Too many films today want to tighten the bonds of family obligation--especially during the holidays

By Richard von Busack

I'D RATHER WATCH the silliest, most escapist fluff than sit through another family repaired by a dad quitting his job, taking some quality time or following the family-bonding advice of an unforgivably smug alien from K-PAX.

Why is it that the makers of today's movies insist on trying to bond us back to the family, right when we'd all drifted a nice comfortable distance? Blame Sen. Joseph Lieberman and his fellow campaigners for a cleaner cinema. That senatorial threat left directors, producers and actors with a task to fulfill, and no clear fix on how such a thing should be done. These men work 18-hour days--what do they know about kids?

The first step, they decided, is that teenagers should pluck out that facial jewelry--My First Mister, Life As a House--and do some construction work--House, Domestic Disturbance (even the thrillers are in on this scheme).

We have a male-dominated cinema, which is why fathers are always the ones hunting for their lost children. These searches represent a species of midlife-crisis movie. In the past, when actors hit 40, they'd perform in stories about middle-aged men diverted by carefree younger women who could see the sensitive soul buried behind the suit, the tie and the paunch.

Today these dissatisfied men are questing after what critic Geoffrey O'Brien has called "the golden child who has haunted the American imagination in these last decades ... the inner child, the abandoned child, the illuminated child."

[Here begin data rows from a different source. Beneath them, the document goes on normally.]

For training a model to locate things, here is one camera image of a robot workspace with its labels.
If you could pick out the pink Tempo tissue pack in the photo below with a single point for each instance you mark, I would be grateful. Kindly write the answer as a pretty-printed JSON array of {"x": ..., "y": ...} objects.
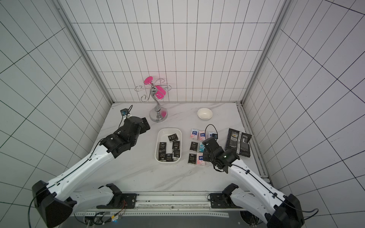
[
  {"x": 202, "y": 136},
  {"x": 194, "y": 134},
  {"x": 210, "y": 134},
  {"x": 200, "y": 160}
]

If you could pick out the chrome cup holder stand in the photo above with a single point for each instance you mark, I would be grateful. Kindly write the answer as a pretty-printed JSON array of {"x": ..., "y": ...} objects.
[{"x": 158, "y": 113}]

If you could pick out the pink cup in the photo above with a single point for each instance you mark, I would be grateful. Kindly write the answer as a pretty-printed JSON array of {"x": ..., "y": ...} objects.
[
  {"x": 148, "y": 80},
  {"x": 160, "y": 94}
]

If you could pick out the white ceramic bowl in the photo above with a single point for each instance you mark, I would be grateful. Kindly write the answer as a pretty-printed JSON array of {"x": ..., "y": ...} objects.
[{"x": 205, "y": 114}]

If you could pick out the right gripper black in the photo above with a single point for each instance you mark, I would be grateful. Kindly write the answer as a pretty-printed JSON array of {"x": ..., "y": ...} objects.
[{"x": 209, "y": 143}]

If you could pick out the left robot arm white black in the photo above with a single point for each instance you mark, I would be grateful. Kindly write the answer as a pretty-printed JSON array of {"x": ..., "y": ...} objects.
[{"x": 56, "y": 200}]

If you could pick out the teal cartoon tissue pack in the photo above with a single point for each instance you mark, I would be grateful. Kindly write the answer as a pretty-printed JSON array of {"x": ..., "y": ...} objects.
[{"x": 201, "y": 147}]

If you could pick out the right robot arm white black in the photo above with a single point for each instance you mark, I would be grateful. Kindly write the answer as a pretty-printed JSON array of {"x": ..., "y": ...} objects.
[{"x": 252, "y": 193}]

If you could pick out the black tissue pack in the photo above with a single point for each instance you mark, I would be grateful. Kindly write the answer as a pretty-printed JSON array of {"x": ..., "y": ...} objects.
[
  {"x": 173, "y": 138},
  {"x": 176, "y": 145},
  {"x": 169, "y": 158},
  {"x": 194, "y": 146},
  {"x": 162, "y": 147},
  {"x": 192, "y": 159},
  {"x": 176, "y": 153}
]

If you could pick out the pink cup upper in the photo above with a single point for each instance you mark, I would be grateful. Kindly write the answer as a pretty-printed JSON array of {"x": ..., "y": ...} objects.
[{"x": 148, "y": 80}]

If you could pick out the pink cup lower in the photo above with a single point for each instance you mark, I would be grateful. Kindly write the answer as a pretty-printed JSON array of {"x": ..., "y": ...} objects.
[{"x": 160, "y": 94}]

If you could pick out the black snack bag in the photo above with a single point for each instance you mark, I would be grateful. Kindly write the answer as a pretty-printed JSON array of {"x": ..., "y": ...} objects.
[
  {"x": 245, "y": 149},
  {"x": 234, "y": 140}
]

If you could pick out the white storage box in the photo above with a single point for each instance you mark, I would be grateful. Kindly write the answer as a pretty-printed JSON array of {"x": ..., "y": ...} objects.
[{"x": 169, "y": 145}]

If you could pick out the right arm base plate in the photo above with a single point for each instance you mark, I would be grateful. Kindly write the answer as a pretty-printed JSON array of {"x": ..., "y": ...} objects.
[{"x": 221, "y": 201}]

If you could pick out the aluminium mounting rail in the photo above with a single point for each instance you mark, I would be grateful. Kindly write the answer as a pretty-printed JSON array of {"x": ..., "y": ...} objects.
[{"x": 155, "y": 204}]

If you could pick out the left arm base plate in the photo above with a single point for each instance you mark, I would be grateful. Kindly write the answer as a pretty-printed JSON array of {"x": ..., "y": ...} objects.
[{"x": 125, "y": 201}]

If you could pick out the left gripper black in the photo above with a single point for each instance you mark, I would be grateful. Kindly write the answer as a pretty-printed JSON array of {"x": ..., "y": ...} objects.
[{"x": 147, "y": 127}]

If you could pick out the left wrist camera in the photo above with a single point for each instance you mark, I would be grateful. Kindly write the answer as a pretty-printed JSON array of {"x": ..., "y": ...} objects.
[{"x": 124, "y": 112}]

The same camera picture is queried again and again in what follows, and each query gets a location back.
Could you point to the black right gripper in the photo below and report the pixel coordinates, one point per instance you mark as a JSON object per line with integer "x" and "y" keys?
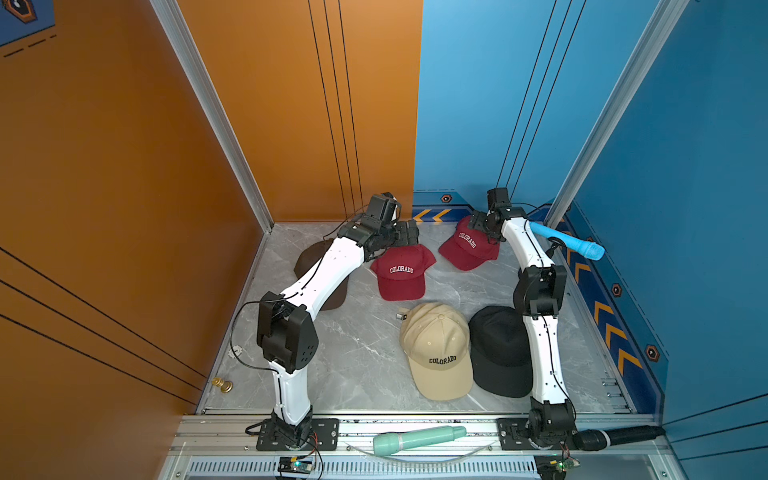
{"x": 479, "y": 223}

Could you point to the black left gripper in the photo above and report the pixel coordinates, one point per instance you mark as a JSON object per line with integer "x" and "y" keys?
{"x": 404, "y": 240}

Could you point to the maroon cap back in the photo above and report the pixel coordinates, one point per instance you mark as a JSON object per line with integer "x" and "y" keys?
{"x": 468, "y": 248}

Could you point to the maroon cap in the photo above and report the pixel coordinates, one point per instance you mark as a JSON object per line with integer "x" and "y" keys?
{"x": 468, "y": 248}
{"x": 400, "y": 272}

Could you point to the maroon cap front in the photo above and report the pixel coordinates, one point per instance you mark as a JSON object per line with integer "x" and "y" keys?
{"x": 400, "y": 272}

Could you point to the brown cap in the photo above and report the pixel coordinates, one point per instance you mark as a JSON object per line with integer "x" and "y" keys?
{"x": 307, "y": 260}

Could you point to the beige cap front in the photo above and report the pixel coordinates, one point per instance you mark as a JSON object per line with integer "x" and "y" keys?
{"x": 435, "y": 338}

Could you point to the black cap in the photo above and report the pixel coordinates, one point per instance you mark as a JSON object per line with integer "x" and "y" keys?
{"x": 500, "y": 352}

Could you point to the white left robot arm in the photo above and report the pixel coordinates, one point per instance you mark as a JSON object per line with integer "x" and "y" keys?
{"x": 286, "y": 331}

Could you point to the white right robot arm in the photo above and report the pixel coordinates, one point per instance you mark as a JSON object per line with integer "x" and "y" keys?
{"x": 538, "y": 297}

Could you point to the blue microphone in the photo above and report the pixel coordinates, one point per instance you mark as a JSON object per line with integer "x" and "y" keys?
{"x": 587, "y": 249}

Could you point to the green microphone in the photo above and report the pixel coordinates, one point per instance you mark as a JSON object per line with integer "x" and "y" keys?
{"x": 391, "y": 443}

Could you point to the brass knob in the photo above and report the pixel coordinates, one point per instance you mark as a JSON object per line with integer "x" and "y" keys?
{"x": 223, "y": 385}

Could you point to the black microphone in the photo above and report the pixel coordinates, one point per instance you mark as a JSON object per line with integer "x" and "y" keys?
{"x": 597, "y": 440}

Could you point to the green circuit board left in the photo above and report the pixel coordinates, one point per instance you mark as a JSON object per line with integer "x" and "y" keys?
{"x": 295, "y": 467}

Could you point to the circuit board right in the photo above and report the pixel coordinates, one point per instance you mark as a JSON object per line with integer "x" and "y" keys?
{"x": 553, "y": 469}

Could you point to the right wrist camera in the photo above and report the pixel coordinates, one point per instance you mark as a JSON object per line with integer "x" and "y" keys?
{"x": 498, "y": 198}

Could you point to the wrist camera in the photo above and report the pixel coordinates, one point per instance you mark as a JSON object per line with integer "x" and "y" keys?
{"x": 383, "y": 207}
{"x": 498, "y": 198}

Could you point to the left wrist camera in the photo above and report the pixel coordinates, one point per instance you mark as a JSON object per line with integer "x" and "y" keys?
{"x": 383, "y": 207}

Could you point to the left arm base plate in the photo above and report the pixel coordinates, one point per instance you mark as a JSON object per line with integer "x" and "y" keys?
{"x": 321, "y": 433}

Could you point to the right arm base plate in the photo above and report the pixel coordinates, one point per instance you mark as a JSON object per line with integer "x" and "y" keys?
{"x": 513, "y": 434}

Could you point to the aluminium front rail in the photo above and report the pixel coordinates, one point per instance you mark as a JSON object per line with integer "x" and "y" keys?
{"x": 224, "y": 447}

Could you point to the aluminium corner post right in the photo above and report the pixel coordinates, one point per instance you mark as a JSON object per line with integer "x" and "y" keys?
{"x": 653, "y": 38}

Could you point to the aluminium corner post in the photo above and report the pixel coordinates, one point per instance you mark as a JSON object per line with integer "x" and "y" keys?
{"x": 653, "y": 38}
{"x": 176, "y": 29}

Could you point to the aluminium corner post left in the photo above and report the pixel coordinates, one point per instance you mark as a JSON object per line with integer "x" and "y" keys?
{"x": 176, "y": 29}

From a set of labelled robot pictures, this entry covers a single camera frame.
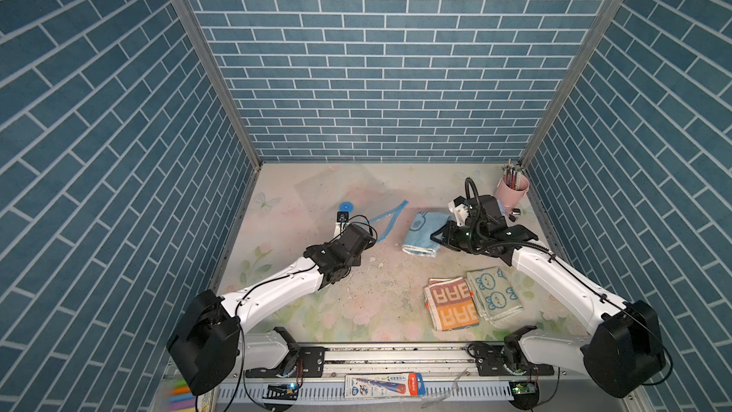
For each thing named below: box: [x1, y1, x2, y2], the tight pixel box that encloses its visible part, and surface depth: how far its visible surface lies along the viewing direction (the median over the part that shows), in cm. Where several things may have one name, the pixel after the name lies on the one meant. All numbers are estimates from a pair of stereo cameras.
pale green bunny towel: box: [466, 266, 524, 324], surface depth 85 cm
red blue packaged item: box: [344, 371, 427, 399], surface depth 71 cm
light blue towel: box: [401, 211, 450, 258], surface depth 84 cm
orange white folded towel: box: [424, 276, 480, 331], surface depth 83 cm
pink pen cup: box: [493, 158, 530, 212], surface depth 104 cm
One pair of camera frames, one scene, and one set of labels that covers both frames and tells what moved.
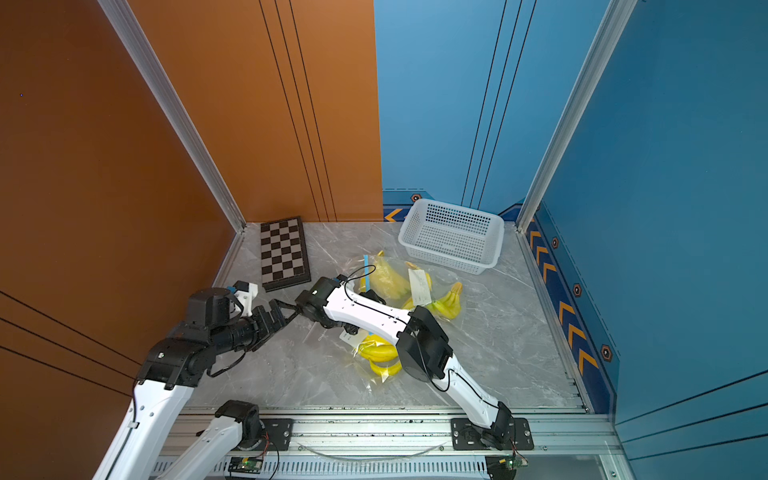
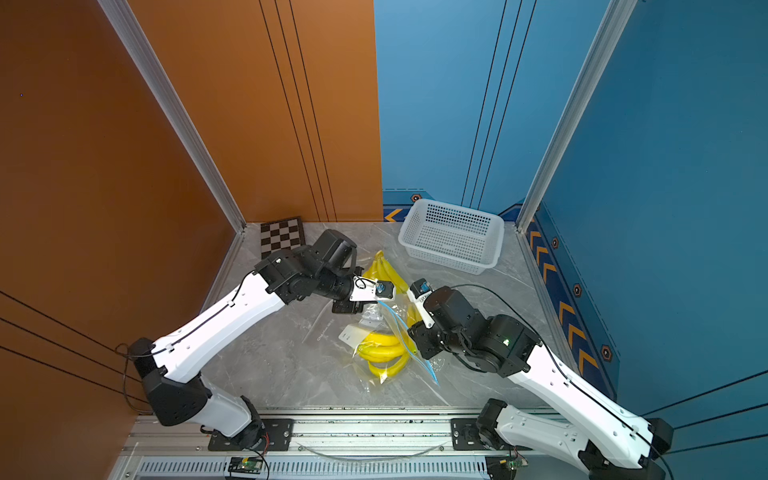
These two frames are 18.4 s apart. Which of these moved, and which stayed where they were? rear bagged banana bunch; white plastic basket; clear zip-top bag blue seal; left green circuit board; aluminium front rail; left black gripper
Moved: left black gripper; clear zip-top bag blue seal
Stayed: rear bagged banana bunch; left green circuit board; aluminium front rail; white plastic basket
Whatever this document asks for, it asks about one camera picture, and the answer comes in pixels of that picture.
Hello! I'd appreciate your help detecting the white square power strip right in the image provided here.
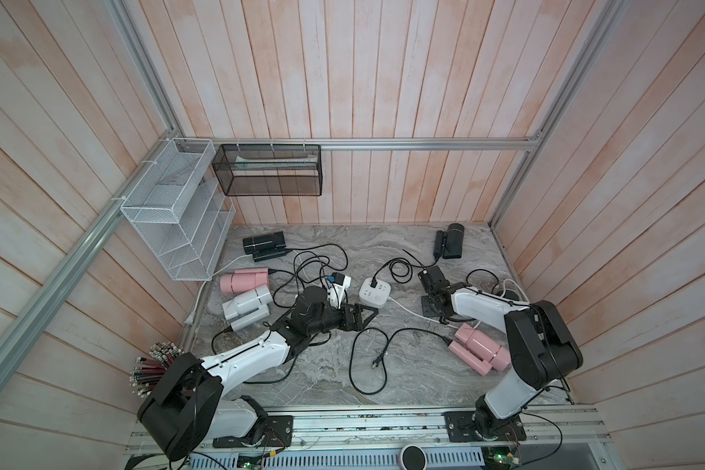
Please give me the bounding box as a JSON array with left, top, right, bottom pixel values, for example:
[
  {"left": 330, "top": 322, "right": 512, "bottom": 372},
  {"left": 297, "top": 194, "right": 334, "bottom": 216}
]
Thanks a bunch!
[{"left": 358, "top": 277, "right": 392, "bottom": 309}]

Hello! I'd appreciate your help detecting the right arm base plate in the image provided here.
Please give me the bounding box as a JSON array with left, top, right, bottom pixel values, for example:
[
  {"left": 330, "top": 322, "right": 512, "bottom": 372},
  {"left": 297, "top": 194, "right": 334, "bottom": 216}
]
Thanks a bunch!
[{"left": 443, "top": 397, "right": 527, "bottom": 443}]

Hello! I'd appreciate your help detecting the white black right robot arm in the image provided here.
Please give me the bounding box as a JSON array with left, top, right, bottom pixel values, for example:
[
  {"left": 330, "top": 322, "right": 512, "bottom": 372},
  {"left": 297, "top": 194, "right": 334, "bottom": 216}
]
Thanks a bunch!
[{"left": 418, "top": 266, "right": 584, "bottom": 434}]

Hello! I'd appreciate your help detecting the black cord of pink dryer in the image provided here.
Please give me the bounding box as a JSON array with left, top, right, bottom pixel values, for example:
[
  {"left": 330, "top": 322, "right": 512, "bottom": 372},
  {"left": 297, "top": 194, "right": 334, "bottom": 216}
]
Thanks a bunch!
[{"left": 268, "top": 257, "right": 330, "bottom": 307}]

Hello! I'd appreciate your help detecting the black mesh wall basket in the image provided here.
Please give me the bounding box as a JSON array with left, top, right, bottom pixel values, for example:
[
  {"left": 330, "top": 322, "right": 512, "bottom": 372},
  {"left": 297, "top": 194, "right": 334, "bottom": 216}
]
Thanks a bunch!
[{"left": 211, "top": 143, "right": 323, "bottom": 197}]

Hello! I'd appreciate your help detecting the pink folded hair dryer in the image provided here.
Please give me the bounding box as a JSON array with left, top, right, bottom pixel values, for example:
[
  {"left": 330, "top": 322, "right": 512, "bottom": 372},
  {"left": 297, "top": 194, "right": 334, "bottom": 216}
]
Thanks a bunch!
[{"left": 219, "top": 268, "right": 269, "bottom": 295}]

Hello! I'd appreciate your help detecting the round black white knob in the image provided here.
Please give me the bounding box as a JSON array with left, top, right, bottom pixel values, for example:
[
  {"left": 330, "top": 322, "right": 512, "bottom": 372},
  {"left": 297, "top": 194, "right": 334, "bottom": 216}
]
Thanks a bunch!
[{"left": 397, "top": 445, "right": 428, "bottom": 470}]

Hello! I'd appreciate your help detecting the black cord front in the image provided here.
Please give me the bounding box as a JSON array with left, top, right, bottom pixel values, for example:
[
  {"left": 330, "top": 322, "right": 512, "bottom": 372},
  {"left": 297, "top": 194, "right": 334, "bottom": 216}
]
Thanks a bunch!
[{"left": 349, "top": 326, "right": 454, "bottom": 396}]

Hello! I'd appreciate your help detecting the white wire mesh shelf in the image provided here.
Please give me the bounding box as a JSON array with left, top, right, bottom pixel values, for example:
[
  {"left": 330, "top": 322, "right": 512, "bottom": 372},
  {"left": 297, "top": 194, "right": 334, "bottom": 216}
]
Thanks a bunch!
[{"left": 121, "top": 138, "right": 235, "bottom": 281}]

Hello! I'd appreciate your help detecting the pink hair dryer under arm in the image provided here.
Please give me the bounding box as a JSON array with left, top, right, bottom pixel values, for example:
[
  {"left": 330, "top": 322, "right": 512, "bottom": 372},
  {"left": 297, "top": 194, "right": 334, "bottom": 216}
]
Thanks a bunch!
[{"left": 448, "top": 323, "right": 511, "bottom": 376}]

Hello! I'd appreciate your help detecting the white cable right strip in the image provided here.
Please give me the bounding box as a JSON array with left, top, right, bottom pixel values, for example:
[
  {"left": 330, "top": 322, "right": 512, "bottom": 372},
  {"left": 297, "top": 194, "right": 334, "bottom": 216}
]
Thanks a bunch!
[{"left": 387, "top": 277, "right": 533, "bottom": 327}]

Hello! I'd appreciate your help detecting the black cord of green dryer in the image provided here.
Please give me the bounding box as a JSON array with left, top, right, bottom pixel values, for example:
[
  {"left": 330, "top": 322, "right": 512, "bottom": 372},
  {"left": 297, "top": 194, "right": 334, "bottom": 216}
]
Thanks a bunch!
[{"left": 284, "top": 242, "right": 351, "bottom": 289}]

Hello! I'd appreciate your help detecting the red pencil cup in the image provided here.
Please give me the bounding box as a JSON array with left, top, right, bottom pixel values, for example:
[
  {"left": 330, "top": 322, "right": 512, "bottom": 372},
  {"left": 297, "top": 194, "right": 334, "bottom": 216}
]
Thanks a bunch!
[{"left": 129, "top": 342, "right": 184, "bottom": 398}]

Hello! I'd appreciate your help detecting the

It's not surprising that today's children have scant interest in these family-bonding films. (According to boxofficeguru.com, 73 percent of the audience for Domestic Disturbance was over 25.) Adolescents, notoriously humorless about their public image, aren't about to settle for movies about teens whipped into shape by their parents.

The late Samuel Z. Arkoff could have predicted how badly Life As a House and My First Mister would fare. The American International Productions czar told me in an interview that he'd concocted his teenage exploitationers as a reaction against what were then considered the proper fare for youth: Andy Hardy movies, in which the slightly rebellious Andy was brought into line by his kindly dad.

I thought of Arkoff as I walked out of Life As a House, burning mad, as mad as I'd ever been after battling with my mom: Didn't Life As a House director Irwin Winkler remember what it was like to be young?

Could it be that Harry Potter and the Sorcerer's Stone and Monsters, Inc. are hits because they concern families of choice, rather than families of blood? Harry is an orphan who finds surrogate brothers and sisters at Hogwarts School. And Monsters, Inc. is a straightforward monster/child bonding story.

Since the annual familial cease-fire at Thanksgiving is about to roll around, there are two movies that can be recommended as holiday viewing. Gurinder Chadha's What's Cooking? is one studiously multiculti film. Still, it captures the pleasurably lazy rhythms of a Southern California Thanksgiving in four different keys: Jewish, Vietnamese, African American, Chicano.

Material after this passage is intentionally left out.